The original Zork game was implemented on a DECsystem-10 at the MIT Laboratory for Computer Science in a local Lisp-like language called MDL. This Zork game was later translated into a Fortran version for DEC PDP-11 computers and made available through the DECUS program library. In both versions the program is large: it occupies most of a process's virtual storage on a 10, and it requires a large disk for secondary storage on an 11. In converting Zork to run on personal computers, the designers needed some way to shrink it in order to fit it into the relatively small available storage.
One shrinking tactic was to remove the features of MDL that are not needed in Zork, such as coroutines, associative storage, and fancy input/output. The stripped-down version of MDL that resulted was named Zork Implementation Language (ZIL). However, that was not enough: a straight-forward compilation of a ZIL version of the original Zork game into the machine language of any known personal computer would still have produced an executable program too large to fit.

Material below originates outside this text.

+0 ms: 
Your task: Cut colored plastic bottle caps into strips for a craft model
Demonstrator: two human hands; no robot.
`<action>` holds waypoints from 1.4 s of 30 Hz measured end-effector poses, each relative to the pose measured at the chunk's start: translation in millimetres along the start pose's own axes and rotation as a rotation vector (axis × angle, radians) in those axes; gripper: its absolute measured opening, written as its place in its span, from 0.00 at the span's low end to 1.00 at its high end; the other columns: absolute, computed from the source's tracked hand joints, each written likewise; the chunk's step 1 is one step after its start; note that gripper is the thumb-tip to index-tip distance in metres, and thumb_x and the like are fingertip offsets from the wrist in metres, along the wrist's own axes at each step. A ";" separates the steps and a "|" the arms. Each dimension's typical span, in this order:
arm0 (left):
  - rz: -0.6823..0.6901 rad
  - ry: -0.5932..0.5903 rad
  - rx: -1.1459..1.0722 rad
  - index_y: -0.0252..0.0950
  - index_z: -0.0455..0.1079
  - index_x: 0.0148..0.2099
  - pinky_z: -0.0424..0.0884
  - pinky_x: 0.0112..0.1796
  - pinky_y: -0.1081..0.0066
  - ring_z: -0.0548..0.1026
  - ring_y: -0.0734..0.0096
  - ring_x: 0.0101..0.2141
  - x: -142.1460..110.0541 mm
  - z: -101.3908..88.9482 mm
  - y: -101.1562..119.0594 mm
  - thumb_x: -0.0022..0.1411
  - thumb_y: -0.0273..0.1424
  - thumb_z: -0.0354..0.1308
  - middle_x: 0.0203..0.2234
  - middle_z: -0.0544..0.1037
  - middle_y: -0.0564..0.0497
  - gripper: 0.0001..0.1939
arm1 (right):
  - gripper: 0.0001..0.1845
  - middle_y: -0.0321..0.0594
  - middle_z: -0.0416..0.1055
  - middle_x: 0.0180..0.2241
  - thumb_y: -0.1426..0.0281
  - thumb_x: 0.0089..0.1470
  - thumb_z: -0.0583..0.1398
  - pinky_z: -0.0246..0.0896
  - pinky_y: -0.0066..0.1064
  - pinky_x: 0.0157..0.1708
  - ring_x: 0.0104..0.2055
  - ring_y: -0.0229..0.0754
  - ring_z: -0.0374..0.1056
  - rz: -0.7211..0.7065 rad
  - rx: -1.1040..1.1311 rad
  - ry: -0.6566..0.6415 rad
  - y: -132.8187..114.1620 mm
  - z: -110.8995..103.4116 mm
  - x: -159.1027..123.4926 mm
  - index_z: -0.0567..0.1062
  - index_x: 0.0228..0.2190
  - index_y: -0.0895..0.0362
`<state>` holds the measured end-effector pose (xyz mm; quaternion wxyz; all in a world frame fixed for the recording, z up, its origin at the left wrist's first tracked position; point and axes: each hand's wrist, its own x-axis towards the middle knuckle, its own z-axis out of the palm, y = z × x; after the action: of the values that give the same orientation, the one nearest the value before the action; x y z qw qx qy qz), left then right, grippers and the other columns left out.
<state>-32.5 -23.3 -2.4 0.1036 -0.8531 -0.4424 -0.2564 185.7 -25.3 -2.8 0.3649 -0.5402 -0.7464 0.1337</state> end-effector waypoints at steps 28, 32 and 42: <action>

The solution was to invent a "virtual machine," specifically designed to execute Zork programs; the virtual "Z-machine" has a machine language called "Z-code," in which Zork programs can be expressed very compactly. Then all that was needed was a Zork Interpretive Program (ZIP), written in the machine language of any given target personal computer, that would imitate a Z-machine in carrying out the Z-code operations. (A compiler that translates from ZIL to Z-code is also needed, of course, but the highly-structured nature of MDL, and hence ZIL, makes that a relatively simple task.) A good benchmark for the storage saved by rewriting Zork in ZIL is the Zork parser, which analyzes a player's English input: the parser for the PDP-10 occupies 10K 36-bit words, while the Z-code parser, which is actually better functionally, occupies only 3K 8-bit bytes.

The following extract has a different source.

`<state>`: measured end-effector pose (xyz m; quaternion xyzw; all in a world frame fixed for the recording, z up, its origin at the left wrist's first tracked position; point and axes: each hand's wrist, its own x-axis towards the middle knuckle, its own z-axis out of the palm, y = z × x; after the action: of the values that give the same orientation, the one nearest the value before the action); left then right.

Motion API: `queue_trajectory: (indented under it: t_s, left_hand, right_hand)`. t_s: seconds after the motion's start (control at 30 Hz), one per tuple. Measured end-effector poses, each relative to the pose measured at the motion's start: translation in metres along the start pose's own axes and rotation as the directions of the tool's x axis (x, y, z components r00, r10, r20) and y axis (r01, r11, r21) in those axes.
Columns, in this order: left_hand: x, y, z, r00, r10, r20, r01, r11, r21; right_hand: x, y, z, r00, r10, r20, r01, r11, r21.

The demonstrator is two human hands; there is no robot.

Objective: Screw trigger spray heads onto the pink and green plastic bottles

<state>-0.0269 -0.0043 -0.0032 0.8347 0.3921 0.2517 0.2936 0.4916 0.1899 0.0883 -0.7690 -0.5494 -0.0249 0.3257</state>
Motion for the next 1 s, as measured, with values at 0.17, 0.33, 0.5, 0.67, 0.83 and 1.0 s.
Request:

This Z-code approach is similar to that of compiling a Pascal program into "P-code," (although there are now P-code machines, like Western Digital's Pascal Microengine(TM), that are real and not just virtual). In effect, Z-code is like P-code: a string of subprogram calls, with the bodies of the subprograms executed by a Z-machine or ZIP. Any often-used sequence of operations in Zork programs could, in principle, be compressed into a Z-code instruction, thereby moving the sequence of operations into the Z-machine or ZIP, where it needs to appear only once. The Z-machine designer just has to be judicious in choosing Z-code bit patterns and subprogram parametrizations to get the most benefit from this virtual-machine method.
Besides compressing the space needed by Zork programs, the Z-code approach also makes conversion to another (real) computer easier, because, assuming that the design of Z-code is reasonably machine-independent, all one needs to do is to implement ZIP on the new machine.
All Z-code objects occupy one or two bytes in storage, and exactly two
bytes while they are being processed. Like MDL, ZIL uses "type codes" to
distinguish among the different types of objects, but Z-code does not, to
save space: the ZIL compiler checks for proper use of types, but ZIP
doesn't bother. A Z-code operation that yields a truth-value (integer 0 or
1) is called (as in Lisp) a "predicate"; the Z-code operation-codes for all
predicates include a bit for inverting the sense of the test, another
space-saving measure.
Dam Lobby
This room appears to have been the waiting room for groups touring the
dam. There are exits here to the north and east marked 'Private,' though
the doors are open, and an exit to the south.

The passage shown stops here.